The whole listing needs to be written out exactly, except for any images.

>>

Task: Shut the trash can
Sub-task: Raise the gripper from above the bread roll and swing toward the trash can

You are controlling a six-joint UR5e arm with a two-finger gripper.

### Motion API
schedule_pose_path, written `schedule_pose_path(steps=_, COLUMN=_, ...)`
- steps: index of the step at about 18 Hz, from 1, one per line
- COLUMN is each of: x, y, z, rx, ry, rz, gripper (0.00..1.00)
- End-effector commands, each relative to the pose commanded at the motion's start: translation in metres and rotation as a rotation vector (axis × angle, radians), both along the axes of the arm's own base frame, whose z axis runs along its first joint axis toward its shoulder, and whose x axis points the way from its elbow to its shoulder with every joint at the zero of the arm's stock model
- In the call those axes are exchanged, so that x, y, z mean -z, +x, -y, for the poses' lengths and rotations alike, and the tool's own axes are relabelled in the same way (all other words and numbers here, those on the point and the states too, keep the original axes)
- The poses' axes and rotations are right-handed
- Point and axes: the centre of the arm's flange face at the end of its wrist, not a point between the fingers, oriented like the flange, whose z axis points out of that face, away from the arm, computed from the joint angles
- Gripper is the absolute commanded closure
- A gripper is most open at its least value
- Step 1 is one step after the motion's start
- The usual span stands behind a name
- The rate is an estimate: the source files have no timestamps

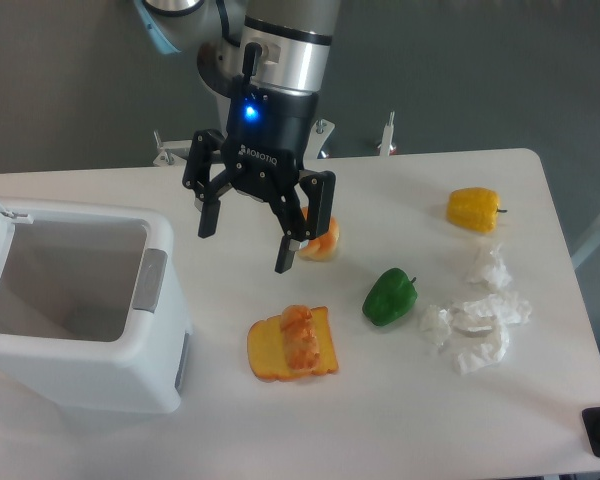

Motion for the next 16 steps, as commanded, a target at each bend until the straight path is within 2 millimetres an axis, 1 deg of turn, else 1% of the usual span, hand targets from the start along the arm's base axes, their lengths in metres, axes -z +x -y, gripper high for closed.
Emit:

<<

### Answer to this problem
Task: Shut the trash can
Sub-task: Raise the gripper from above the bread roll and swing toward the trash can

You are controlling a six-joint UR5e arm with a two-finger gripper.

### Motion API
schedule_pose_path, written `schedule_pose_path(steps=_, COLUMN=_, ...)`
- steps: index of the step at about 18 Hz, from 1, one per line
- COLUMN is each of: x, y, z, rx, ry, rz, gripper (0.00..1.00)
- End-effector commands, each relative to the pose commanded at the motion's start: translation in metres and rotation as a rotation vector (axis × angle, radians), both along the axes of the arm's own base frame, whose z axis runs along its first joint axis toward its shoulder, and whose x axis points the way from its elbow to its shoulder with every joint at the zero of the arm's stock model
- In the call those axes are exchanged, so that x, y, z mean -z, +x, -y, for the poses' lengths and rotations alike, and the tool's own axes are relabelled in the same way (all other words and numbers here, those on the point and the states too, keep the original axes)
- The poses' axes and rotations are right-handed
- Point and axes: the centre of the arm's flange face at the end of its wrist, not a point between the fingers, oriented like the flange, whose z axis points out of that face, away from the arm, computed from the joint angles
- Gripper is the absolute commanded closure
- A gripper is most open at its least value
- Step 1 is one step after the motion's start
- The usual span stands behind a name
- The rate is an estimate: the source files have no timestamps


Motion for the next 16 steps, as commanded, a target at each bend until the straight path is within 2 millimetres an axis, 1 deg of turn, else 1% of the usual span, hand targets from the start along the arm's base axes, their lengths in metres, axes -z +x -y, gripper high for closed.
Emit:

That is the complete answer to the exercise.